▸ **TASK GOAL**
Pictures stay out; everything else in the listing below is to be restated word for word.

▸ **THE DATA**
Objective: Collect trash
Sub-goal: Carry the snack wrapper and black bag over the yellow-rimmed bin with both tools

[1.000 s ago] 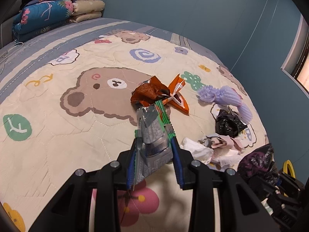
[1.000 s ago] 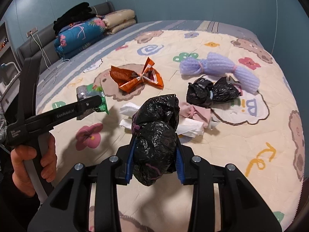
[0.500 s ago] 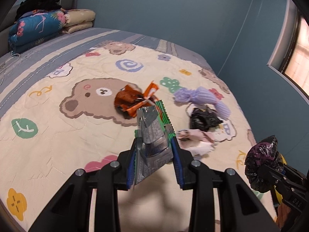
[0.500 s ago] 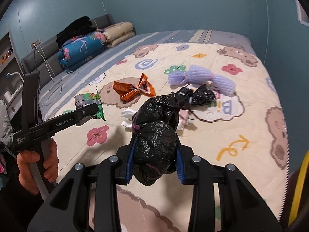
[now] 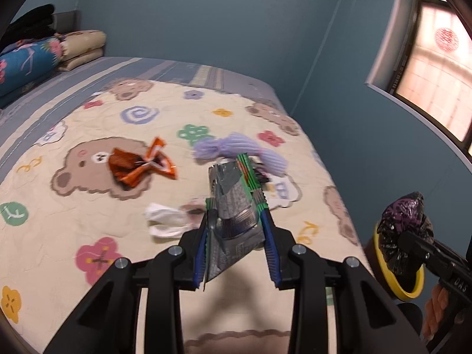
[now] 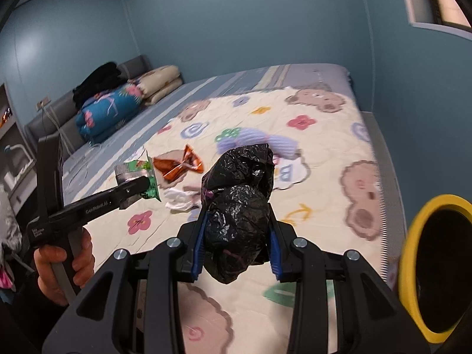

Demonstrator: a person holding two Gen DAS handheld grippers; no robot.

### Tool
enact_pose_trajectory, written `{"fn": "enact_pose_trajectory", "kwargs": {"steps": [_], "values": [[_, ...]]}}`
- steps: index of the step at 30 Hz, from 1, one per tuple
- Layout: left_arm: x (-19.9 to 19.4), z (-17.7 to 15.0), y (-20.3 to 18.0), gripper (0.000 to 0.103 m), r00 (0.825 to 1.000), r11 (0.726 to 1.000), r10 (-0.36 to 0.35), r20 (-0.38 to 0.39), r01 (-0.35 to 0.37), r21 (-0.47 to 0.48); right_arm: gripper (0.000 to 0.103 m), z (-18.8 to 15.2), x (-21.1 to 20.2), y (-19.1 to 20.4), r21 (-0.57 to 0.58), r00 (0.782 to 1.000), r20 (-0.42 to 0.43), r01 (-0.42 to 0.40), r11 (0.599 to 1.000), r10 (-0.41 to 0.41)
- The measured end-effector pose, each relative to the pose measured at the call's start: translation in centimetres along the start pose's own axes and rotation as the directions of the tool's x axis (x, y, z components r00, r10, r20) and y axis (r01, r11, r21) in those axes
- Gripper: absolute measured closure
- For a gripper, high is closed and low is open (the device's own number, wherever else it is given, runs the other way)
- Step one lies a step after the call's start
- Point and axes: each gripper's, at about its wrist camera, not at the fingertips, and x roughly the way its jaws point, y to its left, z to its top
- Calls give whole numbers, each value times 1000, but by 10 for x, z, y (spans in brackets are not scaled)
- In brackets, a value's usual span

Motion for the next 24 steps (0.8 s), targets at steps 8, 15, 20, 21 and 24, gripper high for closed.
{"fn": "enact_pose_trajectory", "kwargs": {"steps": [8,15,20,21,24], "values": [[0,4,-59,72,996,994,-89,-1,89,64,69,2,-52,-46,47,994,55,87,995,-89],[-1,6,-102,72,987,981,-159,-8,159,112,69,3,-89,-84,106,986,95,127,986,-137],[-1,6,-122,72,981,973,-194,-12,194,126,69,1,-115,-104,142,977,127,154,978,-172],[-1,6,-127,72,980,971,-198,-12,198,133,69,1,-119,-108,145,974,134,163,976,-183],[0,8,-139,72,977,966,-214,-14,214,146,69,1,-127,-115,153,967,148,186,971,-208]]}}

▸ **TASK ANSWER**
Objective: Collect trash
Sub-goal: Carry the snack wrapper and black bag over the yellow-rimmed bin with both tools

[1.000 s ago] 
[1.000 s ago] 
[0.500 s ago] 
[0.500 s ago] 
[now] 
[now] 

Demonstrator: a person holding two Gen DAS handheld grippers; no robot.

### Tool
enact_pose_trajectory, written `{"fn": "enact_pose_trajectory", "kwargs": {"steps": [_], "values": [[_, ...]]}}`
- steps: index of the step at 30 Hz, from 1, one per tuple
- Layout: left_arm: x (-19.9 to 19.4), z (-17.7 to 15.0), y (-20.3 to 18.0), gripper (0.000 to 0.103 m), r00 (0.825 to 1.000), r11 (0.726 to 1.000), r10 (-0.36 to 0.35), r20 (-0.38 to 0.39), r01 (-0.35 to 0.37), r21 (-0.47 to 0.48); right_arm: gripper (0.000 to 0.103 m), z (-18.8 to 15.2), x (-21.1 to 20.2), y (-19.1 to 20.4), r21 (-0.57 to 0.58), r00 (0.782 to 1.000), r20 (-0.42 to 0.43), r01 (-0.42 to 0.40), r11 (0.599 to 1.000), r10 (-0.41 to 0.41)
- The measured end-effector pose, each relative to the pose measured at the call's start: translation in centimetres along the start pose's own axes and rotation as the directions of the tool's x axis (x, y, z components r00, r10, r20) and y axis (r01, r11, r21) in those axes
- Gripper: absolute measured closure
- For a gripper, high is closed and low is open (the device's own number, wherever else it is given, runs the other way)
- Step one lies a step after the call's start
- Point and axes: each gripper's, at about its wrist camera, not at the fingertips, and x roughly the way its jaws point, y to its left, z to its top
- Calls give whole numbers, each value times 1000, but by 10 for x, z, y (spans in brackets are not scaled)
- In brackets, a value's usual span

Motion for the next 24 steps (0.8 s), targets at steps 8, 15, 20, 21 and 24, gripper high for closed.
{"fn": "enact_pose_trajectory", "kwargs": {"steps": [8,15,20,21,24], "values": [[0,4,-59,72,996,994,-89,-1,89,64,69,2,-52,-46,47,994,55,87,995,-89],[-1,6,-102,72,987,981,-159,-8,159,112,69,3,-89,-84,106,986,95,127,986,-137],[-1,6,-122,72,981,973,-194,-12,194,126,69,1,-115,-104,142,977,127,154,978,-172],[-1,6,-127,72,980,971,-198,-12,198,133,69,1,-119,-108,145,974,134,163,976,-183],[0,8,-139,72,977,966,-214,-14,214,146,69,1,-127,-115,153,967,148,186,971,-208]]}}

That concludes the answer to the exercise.